Ana Botafogo vence a batalha dos anos fazendo o que mais gosta: dançar
Bailarina desde os 18 anos, Ana Botafogo faz confissões sobre envelhecimento e arte
Foto: Jefferson Botega / Agencia RBS |
Patrícia Lima
Ela tem sucesso, reconhecimento, talento. Mas o tempo cobra seu
preço, especialmente de alguém que depende do desempenho do corpo. Por
hora, a primeira-bailarina Ana Botafogo vence com maestria a batalha dos
anos e as tragédias da vida fazendo aquilo que mais gosta e mais sabe
fazer: dançar
Essa história de só a bailarina que não tem defeito, da música
Ciranda da Bailarina, de Chico Buarque, não combina muito com a maior
estrela da dança clássica brasileira, a primeira-bailarina do Theatro
Municipal do Rio de Janeiro, Ana Botafogo.
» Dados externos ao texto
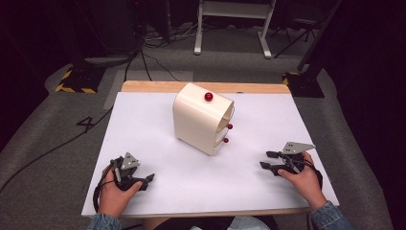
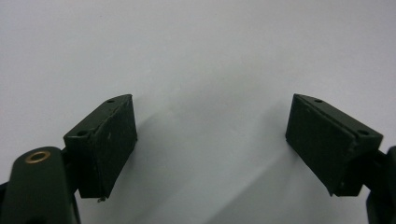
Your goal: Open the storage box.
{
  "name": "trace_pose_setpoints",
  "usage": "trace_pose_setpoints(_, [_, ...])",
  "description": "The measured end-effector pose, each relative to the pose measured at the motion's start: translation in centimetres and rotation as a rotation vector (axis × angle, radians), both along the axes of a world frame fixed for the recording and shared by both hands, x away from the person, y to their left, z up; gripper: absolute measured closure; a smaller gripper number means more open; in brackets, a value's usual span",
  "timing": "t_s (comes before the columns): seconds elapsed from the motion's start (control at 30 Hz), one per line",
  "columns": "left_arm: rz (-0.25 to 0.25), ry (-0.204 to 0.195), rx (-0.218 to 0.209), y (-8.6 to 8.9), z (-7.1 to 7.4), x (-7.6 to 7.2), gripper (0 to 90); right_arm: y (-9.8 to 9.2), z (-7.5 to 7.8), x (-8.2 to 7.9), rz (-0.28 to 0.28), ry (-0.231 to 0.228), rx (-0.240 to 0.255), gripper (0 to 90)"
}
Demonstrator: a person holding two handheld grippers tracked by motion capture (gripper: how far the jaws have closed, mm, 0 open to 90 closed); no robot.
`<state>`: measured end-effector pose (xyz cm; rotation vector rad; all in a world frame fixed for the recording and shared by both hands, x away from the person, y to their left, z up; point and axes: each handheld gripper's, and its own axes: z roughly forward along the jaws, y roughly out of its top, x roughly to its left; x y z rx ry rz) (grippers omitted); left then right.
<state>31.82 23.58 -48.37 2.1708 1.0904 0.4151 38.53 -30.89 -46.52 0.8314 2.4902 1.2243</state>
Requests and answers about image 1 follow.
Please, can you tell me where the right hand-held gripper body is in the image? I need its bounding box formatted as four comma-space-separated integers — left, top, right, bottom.
270, 141, 317, 176

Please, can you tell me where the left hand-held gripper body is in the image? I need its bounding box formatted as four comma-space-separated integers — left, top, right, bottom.
110, 151, 147, 193

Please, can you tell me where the person's left hand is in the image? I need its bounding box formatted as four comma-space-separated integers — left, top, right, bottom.
98, 166, 145, 219

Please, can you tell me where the person's right hand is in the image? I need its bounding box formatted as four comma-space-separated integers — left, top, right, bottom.
277, 150, 328, 211

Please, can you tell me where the white table sheet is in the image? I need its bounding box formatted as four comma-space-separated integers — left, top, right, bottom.
80, 91, 340, 218

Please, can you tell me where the cream drawer cabinet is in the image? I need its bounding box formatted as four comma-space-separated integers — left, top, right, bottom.
171, 81, 236, 157

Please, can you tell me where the black stand with base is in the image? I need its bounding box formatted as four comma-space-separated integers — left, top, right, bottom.
282, 0, 344, 99

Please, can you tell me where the black yellow striped stand base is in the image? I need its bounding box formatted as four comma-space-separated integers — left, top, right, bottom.
54, 62, 107, 95

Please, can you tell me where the black tripod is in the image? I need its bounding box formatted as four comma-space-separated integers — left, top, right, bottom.
270, 17, 322, 59

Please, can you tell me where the right hand-held gripper cable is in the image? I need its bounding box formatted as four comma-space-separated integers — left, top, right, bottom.
300, 158, 324, 190

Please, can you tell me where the hand-held gripper cable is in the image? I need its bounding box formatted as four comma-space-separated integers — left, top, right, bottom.
92, 158, 117, 214
300, 158, 324, 190

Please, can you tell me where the left hand-held gripper cable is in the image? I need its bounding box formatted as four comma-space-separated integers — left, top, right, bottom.
92, 158, 117, 214

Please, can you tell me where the long black floor cable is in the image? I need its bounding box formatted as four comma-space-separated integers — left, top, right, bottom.
0, 104, 115, 195

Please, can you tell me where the thin black floor cable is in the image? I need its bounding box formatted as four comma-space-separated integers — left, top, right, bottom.
140, 49, 181, 82

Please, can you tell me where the white metal table frame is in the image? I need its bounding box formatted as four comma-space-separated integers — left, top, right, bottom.
193, 0, 278, 59
Procurando bem ela tem medo
de cair, tem apetite para comer de tudo, tem dores todos os dias e tem
remela quando acorda às seis da matina. Só uma coisinha a bailarina não
tem: tempo.
Por mais que Ana tenha ludibriado o tempo para passar dos 50 anos
ativa (a idade precisa ela reluta em revelar), com um corpo impecável e
dançando os balés mais exigentes, ela sabe que terá de prestar contas à
idade, mais cedo ou mais tarde. Um dia terá que parar de dançar,
encontrar um novo sentido para sua arte, conviver com um corpo saudável,
porém limitado. Terá que envelhecer, enfim. Mas quando?
- Uma bailarina não pode ficar velha nunca! - exclama Ana, orientando
o fotógrafo Jefferson Botega, que produziu as imagens que ilustram esta
reportagem, para que tomasse cuidado com os efeitos da luz em seu
rosto.
O tempo vai chegar para Ana, mas não como chega para todos os demais.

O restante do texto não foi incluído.